Repeating Patterns: The Modern Periodic Table - The Periodic Table - Chemistry Essentials for Dummies

Chemistry Essentials for Dummies

Chapter 3. The Periodic Table

In This Chapter

· Understanding periodicity

· Figuring out how elements are organized in the periodic table

Chemists like to put things together into groups based on similar properties. This process, called classification, makes studying a particular system much easier. Scientists grouped the elements in the periodic table so they don’t have to memorize the properties of individual elements. With the periodic table, they can just remember the properties of the various groups.
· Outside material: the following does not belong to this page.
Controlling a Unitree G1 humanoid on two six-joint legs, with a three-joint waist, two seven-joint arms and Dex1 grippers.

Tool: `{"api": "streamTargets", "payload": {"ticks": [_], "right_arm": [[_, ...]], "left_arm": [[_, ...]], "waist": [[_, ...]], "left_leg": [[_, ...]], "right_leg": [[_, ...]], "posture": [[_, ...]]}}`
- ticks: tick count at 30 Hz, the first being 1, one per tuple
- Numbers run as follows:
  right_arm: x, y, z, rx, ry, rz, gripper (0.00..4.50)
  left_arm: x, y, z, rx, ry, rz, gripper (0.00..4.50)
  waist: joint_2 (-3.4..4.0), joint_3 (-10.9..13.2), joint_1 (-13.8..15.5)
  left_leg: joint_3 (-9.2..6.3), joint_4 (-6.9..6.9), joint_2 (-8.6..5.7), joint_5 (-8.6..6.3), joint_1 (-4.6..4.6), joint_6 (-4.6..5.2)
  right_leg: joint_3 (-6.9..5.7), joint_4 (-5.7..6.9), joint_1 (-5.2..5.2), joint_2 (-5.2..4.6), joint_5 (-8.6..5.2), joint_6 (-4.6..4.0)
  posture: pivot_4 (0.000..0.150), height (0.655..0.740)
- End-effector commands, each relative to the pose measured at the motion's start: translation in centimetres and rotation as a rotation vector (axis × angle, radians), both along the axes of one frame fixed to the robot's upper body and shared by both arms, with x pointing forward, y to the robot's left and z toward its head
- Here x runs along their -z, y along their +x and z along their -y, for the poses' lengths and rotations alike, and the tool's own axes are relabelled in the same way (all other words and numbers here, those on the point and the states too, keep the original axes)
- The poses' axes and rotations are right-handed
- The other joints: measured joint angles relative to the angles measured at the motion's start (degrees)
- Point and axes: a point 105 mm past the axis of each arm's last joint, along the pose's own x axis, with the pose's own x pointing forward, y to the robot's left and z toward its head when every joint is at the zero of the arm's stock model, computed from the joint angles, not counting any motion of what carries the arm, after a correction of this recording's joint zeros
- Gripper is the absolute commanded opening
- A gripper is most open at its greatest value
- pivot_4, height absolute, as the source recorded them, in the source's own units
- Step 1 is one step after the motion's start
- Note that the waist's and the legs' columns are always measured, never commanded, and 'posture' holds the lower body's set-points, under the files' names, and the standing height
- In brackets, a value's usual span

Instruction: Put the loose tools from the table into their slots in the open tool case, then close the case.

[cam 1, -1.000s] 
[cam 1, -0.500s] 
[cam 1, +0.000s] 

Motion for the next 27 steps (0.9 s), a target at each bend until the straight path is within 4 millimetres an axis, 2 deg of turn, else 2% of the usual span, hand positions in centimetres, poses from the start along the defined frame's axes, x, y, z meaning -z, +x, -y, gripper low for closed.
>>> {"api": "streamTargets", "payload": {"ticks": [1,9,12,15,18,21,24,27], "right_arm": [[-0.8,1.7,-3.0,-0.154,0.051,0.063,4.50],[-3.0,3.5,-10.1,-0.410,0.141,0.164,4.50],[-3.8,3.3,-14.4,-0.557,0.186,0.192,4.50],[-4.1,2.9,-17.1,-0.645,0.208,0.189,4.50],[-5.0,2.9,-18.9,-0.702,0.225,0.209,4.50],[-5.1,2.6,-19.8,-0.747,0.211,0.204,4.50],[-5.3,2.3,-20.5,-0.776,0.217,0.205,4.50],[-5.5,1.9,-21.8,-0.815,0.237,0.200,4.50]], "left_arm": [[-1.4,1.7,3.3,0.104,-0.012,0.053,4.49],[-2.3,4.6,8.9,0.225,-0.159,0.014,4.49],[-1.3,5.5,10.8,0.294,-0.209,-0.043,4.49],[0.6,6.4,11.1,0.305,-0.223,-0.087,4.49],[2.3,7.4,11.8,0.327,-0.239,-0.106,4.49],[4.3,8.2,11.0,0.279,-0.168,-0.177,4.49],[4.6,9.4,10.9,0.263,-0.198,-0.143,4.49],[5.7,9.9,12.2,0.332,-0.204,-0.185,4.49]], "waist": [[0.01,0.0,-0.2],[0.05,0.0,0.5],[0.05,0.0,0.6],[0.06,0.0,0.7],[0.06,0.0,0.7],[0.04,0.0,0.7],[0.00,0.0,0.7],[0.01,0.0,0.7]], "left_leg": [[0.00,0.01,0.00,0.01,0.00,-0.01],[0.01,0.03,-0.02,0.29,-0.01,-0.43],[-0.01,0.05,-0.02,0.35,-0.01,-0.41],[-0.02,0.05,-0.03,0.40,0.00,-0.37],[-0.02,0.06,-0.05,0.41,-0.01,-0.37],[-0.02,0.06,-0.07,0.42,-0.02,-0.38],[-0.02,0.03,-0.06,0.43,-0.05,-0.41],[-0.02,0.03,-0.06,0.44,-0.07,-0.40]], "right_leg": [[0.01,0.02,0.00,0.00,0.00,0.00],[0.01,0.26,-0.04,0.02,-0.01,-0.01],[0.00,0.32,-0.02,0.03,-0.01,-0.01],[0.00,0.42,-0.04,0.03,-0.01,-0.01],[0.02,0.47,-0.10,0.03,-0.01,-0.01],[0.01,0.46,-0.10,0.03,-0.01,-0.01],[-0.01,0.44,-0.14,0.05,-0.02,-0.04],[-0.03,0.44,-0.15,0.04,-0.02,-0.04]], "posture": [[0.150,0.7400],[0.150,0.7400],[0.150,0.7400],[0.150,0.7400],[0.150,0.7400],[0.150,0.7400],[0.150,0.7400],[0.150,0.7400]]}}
The periodic table is the most important tool a chemist possesses. So in this chapter, I show you how the elements are arranged in the table, and I show you some important groups. I also explain how chemists and other scientists use the periodic table.

Repeating Patterns: The Modern Periodic Table

In nature, as well as in things that humankind invents, you may notice some repeating patterns. The seasons repeat their pattern of fall, winter, spring, and summer. The tides repeat their pattern of rising and falling. Tuesday follows Monday, December follows November, and so on. A pattern of repeating order is called periodicity.

In the mid-1800s, Dmitri Mendeleev, a Russian chemist, noticed a repeating pattern of chemical properties in the elements that were known at the time. Mendeleev arranged the elements in order of increasing atomic mass (see Chapter 2 for a description of atomic mass) to form something that fairly closely resembles the modern periodic table. He was even able to predict the properties of some of the then-unknown elements. Later, the elements were rearranged in order of increasing atomic number, the number of protons in the nucleus of the atom. Figure 3-1 shows the modern periodic table.

PERIODIC TABLE OF THE ELEMENTS

§ Note: Elements 113, 115, and 117 are not known at this time, but are included in the table to show their expected positions.

Figure 3-1: The periodic table.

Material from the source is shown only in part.